Polypodium Californicum

Polypodium californicum is a species of fern known by the common name California polypody.
It is native to Baja California and California, where it grows along the coastline as well as in moist spots in coastal foothills and mountain ranges in the southern part of its distribution.
In San Bernardino County, one is most likely to encounter it while hiking in the mountains, where it can occasionally be seen growing between rocks or along the crease of a fissure in a rock formation, as if by magic, where there is no visible soil to support it. Actually, the poypodium callfornicum does root itself in soil, doing so in a way that cannot be easily discerned.
This little fern often disappears when it dries out around midsummer, only to reappear with the very first rains of autumn, manifesting quickly and beautifully, as if it had never disappeared.
The polypody needs shade and moisture to establish itself, but needs almost no soil.

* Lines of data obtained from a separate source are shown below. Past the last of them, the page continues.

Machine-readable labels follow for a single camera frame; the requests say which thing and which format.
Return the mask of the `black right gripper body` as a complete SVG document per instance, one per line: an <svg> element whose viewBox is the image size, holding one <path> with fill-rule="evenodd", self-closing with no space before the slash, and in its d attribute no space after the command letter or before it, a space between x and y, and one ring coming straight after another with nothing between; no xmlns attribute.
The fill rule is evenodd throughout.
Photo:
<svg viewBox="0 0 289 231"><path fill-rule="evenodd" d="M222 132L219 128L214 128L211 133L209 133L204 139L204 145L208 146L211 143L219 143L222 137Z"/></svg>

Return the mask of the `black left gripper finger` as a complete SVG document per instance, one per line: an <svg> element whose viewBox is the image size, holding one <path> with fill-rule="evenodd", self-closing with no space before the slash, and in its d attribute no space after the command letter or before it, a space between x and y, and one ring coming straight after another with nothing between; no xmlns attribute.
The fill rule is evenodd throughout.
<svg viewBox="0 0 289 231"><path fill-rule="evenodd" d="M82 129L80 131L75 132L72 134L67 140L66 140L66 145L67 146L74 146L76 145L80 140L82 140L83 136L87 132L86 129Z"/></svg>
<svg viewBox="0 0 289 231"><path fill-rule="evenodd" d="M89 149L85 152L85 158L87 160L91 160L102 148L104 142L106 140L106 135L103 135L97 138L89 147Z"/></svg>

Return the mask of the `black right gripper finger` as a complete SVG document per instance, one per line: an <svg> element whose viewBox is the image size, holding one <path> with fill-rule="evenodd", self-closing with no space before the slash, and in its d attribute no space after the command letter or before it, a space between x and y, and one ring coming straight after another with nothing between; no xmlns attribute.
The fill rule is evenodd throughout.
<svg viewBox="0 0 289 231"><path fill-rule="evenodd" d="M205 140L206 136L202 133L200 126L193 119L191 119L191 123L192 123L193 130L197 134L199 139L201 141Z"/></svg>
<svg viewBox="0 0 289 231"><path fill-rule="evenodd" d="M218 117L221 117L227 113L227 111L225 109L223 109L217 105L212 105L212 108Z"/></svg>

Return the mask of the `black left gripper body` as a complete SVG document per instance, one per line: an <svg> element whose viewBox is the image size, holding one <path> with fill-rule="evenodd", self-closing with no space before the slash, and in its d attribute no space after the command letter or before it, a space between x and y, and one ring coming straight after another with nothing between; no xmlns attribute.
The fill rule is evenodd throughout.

This polypody anchors with a scaly rhizome. A rhizome is a modified subterranean plant stem that is usually found underground, often sending out roots and shoots from its nodes. Rhizomes are also called creeping rootstalks and rootstocks. Rhizomes develop from axillary buds and grow at a right angle to  the force of gravity. The rhizome also retains the ability to allow new shoots to grow upwards.
If a rhizome is separated into pieces, each piece may be able to give rise to a new plant. The plant uses the rhizome to store starches, proteins, and other nutrients. These nutrients become useful for the plant when new shoots must be formed or when the plant dies back for the winter. This is a process known as vegetative reproduction
The polypodium californicum produces oval to triangular leaves up to 28 inches in length and just under 8 inches  in width.
The light green fronds of this fern project from along the length of a rhizoid; they do not emerge in a single bunch.
It’s common on moist, rocky soils and crevices at altitudes below 4,000 feet.  One can see large drifts of it along banks under oaks.
Each leaf is made up of many dull-pointed lance-shaped segments which may be thin or firm or somewhat fleshy, and have lightly serrated edges. The underside of each leaf segment is lined with a double row of flattened or sunken sori, which contain the spores.